PROBLEM:
Within the entries underneath, how many lines include the string "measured"? State only the number.

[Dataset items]
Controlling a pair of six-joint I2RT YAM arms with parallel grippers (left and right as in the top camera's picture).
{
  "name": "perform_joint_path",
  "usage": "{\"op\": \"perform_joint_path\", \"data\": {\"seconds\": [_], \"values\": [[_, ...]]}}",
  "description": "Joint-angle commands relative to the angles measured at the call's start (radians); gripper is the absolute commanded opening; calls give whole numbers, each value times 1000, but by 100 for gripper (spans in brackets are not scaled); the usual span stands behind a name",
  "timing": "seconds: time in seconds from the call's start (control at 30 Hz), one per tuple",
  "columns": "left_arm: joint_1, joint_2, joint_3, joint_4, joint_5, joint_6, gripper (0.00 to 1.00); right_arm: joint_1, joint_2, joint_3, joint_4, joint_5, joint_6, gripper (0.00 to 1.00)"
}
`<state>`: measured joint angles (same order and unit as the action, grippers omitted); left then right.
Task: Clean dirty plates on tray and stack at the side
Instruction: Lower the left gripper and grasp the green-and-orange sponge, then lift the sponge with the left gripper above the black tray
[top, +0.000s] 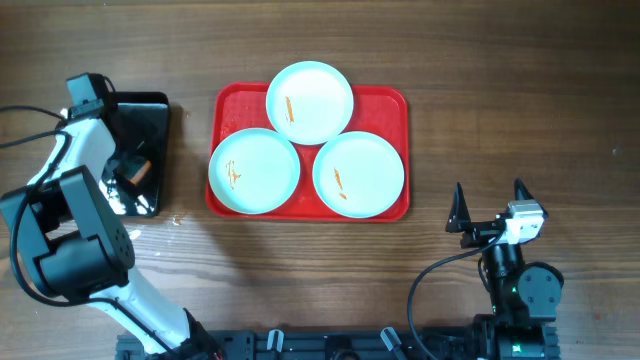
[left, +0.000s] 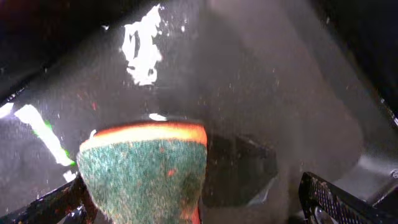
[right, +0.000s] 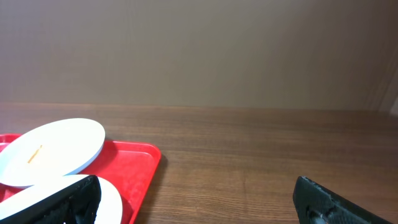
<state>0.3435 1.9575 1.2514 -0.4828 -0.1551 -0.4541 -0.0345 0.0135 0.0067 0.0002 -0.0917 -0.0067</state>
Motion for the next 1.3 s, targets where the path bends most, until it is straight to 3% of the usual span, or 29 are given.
{"op": "perform_joint_path", "data": {"seconds": [0.0, 0.23, 0.33, 0.5, 0.77, 1.0, 1.03, 1.17, 1.2, 1.23, 1.27], "values": [[2, -11, -2, 26, -30, 2, 100, -2, -6, -1, 2, 10, -18, 100], [2, 23, -2, 39, -84, 5, 99, -2, -6, -1, 2, 10, -18, 100], [2, 23, -2, 43, -87, 5, 89, -2, -6, -1, 2, 10, -18, 99], [2, 29, -2, 42, -86, 5, 82, -2, -6, -1, 2, 10, -18, 100], [3, 52, -2, 38, -145, 6, 82, -2, -6, -1, 2, 10, -18, 100], [13, 52, -3, -11, -145, 6, 74, -2, -6, -1, 2, 10, -17, 100], [13, 52, -3, -16, -142, 6, 67, -2, -6, -1, 2, 10, -18, 99], [13, 52, -9, -37, -102, 5, 55, -2, -6, -1, 2, 10, -18, 100], [13, 52, -10, -37, -90, 5, 43, -2, -6, -1, 2, 10, -18, 100], [13, 52, -10, -36, -89, 5, 24, -2, -6, -1, 2, 10, -18, 100], [13, 52, -10, -33, -89, 5, 16, -2, -6, -1, 2, 10, -18, 100]]}}
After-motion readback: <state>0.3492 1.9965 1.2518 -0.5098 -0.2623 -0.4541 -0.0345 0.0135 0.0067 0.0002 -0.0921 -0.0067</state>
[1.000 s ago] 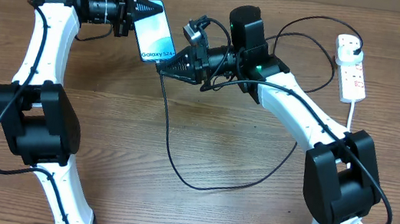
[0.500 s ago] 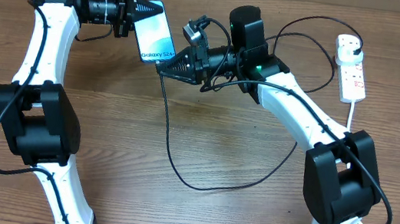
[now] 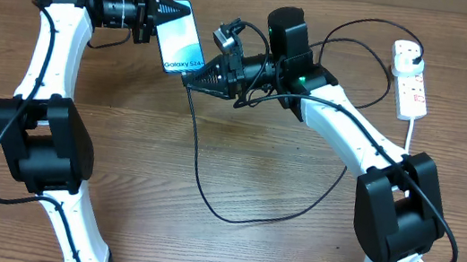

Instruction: Plug charger to phone and switch on socket

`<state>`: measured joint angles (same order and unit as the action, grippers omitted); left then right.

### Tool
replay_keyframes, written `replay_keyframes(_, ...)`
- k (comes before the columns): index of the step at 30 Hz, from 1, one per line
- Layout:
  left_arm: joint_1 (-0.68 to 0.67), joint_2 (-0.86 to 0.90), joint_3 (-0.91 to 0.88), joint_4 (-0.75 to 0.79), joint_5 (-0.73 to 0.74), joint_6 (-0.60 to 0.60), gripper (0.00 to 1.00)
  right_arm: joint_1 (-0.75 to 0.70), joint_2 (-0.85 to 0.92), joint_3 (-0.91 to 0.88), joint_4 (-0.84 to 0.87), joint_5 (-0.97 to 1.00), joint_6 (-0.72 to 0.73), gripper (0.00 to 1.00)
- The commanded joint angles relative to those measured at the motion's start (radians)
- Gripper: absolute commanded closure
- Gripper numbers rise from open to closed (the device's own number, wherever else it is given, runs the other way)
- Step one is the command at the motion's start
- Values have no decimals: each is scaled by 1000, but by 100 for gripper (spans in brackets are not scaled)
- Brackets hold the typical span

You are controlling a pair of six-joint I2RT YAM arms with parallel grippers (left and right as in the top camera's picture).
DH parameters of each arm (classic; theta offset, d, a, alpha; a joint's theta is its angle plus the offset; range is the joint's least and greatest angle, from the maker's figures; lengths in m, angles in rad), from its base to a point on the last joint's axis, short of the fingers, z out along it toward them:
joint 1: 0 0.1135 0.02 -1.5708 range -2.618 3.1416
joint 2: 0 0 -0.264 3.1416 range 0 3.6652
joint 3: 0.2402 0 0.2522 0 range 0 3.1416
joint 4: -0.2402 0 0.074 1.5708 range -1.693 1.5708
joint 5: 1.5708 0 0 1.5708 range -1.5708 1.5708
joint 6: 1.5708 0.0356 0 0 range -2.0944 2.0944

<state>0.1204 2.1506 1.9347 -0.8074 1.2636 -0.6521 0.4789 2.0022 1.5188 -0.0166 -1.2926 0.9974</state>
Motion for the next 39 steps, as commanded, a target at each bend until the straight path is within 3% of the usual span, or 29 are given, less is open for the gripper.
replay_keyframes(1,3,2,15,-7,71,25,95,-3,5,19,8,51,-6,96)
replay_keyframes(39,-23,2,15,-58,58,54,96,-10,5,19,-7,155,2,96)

RESULT BELOW:
4